When everything is on a single LAN, things just work. New occupants of a space auto-discover sentient spaces available on that LAN and, via a GUI on the generic viewer app, can select the appropriate space. Normally there would be just one space but the system allows for multiple spaces on a single LAN if required. The issue then is how to connect VR users at remote locations. As shown in the diagram, ManifoldNexus has to ability to use secure tunnels between regions. This does require that one of the gateway routers has a port forwarding entry configured but otherwise requires no configuration other than security. There can be several remote spaces if necessary and a tunnel can support more than one sentient space. Once the Manifold infrastructure is established, integration is total in that auto-discovery and message switching all behave for remote occupants in exactly the same way as local occupants. What is also nice is that multicast services can be replicated for remote users in the remote LAN so data never has to be sent more than once on the tunnel itself.
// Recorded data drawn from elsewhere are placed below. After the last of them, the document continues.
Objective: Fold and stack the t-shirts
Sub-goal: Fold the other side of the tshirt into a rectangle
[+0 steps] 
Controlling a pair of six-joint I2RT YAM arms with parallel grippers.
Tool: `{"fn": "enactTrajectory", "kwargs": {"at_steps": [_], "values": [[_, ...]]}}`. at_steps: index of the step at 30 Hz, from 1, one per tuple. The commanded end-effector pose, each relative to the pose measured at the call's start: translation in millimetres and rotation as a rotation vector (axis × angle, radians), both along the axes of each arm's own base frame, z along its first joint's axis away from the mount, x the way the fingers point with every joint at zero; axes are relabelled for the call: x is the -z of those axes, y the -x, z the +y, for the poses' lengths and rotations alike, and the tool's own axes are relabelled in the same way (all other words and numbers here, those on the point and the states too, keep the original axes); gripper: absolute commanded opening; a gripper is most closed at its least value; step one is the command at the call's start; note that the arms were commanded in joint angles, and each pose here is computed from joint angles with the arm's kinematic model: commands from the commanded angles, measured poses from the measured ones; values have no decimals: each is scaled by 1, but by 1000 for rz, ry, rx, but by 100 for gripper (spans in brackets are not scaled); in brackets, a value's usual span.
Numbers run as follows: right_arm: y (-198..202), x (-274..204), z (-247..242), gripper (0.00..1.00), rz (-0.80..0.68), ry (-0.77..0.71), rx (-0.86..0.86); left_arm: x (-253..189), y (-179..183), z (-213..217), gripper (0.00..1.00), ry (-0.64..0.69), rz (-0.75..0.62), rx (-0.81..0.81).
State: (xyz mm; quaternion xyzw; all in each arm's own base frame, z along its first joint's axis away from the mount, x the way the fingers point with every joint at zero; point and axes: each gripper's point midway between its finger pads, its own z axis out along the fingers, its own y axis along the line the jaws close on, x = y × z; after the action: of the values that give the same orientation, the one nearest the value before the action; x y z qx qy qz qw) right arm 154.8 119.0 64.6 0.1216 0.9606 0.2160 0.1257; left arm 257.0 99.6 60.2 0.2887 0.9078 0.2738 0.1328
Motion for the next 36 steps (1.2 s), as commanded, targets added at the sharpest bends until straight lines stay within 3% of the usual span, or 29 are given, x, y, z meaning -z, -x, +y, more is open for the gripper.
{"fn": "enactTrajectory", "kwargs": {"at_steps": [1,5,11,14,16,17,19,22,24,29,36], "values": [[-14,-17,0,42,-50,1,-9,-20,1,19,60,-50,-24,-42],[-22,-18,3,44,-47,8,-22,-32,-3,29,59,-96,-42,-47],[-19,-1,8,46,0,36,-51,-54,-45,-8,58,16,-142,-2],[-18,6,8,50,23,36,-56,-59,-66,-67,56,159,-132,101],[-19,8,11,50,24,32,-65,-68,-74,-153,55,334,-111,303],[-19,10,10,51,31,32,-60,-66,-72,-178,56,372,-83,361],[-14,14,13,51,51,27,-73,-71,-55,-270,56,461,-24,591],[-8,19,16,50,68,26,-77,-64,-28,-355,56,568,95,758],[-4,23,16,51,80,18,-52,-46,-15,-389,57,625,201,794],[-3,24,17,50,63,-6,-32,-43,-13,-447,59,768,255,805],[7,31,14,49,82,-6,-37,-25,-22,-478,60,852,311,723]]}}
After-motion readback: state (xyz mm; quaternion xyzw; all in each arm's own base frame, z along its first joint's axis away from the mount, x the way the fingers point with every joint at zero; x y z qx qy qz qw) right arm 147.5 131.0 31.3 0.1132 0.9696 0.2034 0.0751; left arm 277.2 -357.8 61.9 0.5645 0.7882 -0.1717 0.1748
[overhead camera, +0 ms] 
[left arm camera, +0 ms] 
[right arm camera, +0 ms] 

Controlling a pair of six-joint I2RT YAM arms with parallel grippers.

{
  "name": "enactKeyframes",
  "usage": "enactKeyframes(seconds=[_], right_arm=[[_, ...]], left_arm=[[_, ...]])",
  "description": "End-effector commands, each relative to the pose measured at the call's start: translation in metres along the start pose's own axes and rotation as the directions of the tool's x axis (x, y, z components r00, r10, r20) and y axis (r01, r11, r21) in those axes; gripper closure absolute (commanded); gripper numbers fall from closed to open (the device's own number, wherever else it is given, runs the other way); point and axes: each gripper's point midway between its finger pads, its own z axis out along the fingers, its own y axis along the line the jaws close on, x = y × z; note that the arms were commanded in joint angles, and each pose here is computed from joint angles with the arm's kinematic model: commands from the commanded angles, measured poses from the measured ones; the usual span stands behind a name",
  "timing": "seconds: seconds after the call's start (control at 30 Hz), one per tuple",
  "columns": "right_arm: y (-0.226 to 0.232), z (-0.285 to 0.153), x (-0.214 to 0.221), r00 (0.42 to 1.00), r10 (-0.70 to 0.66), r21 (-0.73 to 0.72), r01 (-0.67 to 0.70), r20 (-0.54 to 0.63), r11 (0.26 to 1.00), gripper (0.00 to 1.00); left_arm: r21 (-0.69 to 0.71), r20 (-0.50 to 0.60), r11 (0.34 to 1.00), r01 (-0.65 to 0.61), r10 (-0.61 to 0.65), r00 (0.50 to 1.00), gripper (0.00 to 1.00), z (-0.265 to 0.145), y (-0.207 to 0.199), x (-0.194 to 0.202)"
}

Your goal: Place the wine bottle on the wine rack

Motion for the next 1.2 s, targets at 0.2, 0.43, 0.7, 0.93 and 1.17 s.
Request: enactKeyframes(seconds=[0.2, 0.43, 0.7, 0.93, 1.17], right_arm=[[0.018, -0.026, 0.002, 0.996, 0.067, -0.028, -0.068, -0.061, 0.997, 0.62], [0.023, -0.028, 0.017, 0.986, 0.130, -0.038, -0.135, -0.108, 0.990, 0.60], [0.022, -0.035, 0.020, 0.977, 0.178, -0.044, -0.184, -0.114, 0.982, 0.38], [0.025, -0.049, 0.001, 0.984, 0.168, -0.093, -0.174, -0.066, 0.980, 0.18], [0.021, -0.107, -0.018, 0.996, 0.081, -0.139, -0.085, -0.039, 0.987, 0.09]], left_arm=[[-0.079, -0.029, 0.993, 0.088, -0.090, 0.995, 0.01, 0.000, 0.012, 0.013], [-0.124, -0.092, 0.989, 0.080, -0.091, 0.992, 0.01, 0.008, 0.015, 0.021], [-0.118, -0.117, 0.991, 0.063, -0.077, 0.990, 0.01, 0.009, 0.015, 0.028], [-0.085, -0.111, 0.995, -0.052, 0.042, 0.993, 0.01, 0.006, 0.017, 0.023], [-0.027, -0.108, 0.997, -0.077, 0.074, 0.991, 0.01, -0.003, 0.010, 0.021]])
This optimization is implemented automatically within ManifoldNexus.

Dynamic sentient spaces (where a standard viewer is customized for each space by the servers) is now basically working on the five platforms (Windows desktop, macOS, Windows Mixed Reality, Android and iOS). Persistent ad-hoc augmentations using downloadable assets is the next step in this process. Probably I am going to start with the virtual sticky note – this is where an occupant can leave a persistent message for other occupants. This requires a lot of the general functionality of persistent dynamic augmentations and is actually kind of useful for change!

rt-xr sentient space visualization now on iOS!

I have to admit, I am in a state of shock right now. For some reason today I decided to try to get the rt-xr Viewer software working on iOS. After all, it worked fine on Windows desktop, UWP (Windows MR), macOS and Android so why not? However, I expected endless trouble with the Manifold library but, as it turned out, getting it to work on iOS was trivial. I guess Unity and .NET magic came together so I didn’t have to do too much work once again. In fact, the hardest part was working out how to sort out microphone permission and that wasn’t too hard – this thread certainly helped with that. Avatar pose sharing, audio sharing, proxy objects, video and sensor feeds all work perfectly.

The nice thing now is that most (if not all) of the further development is intrinsically multi-platform.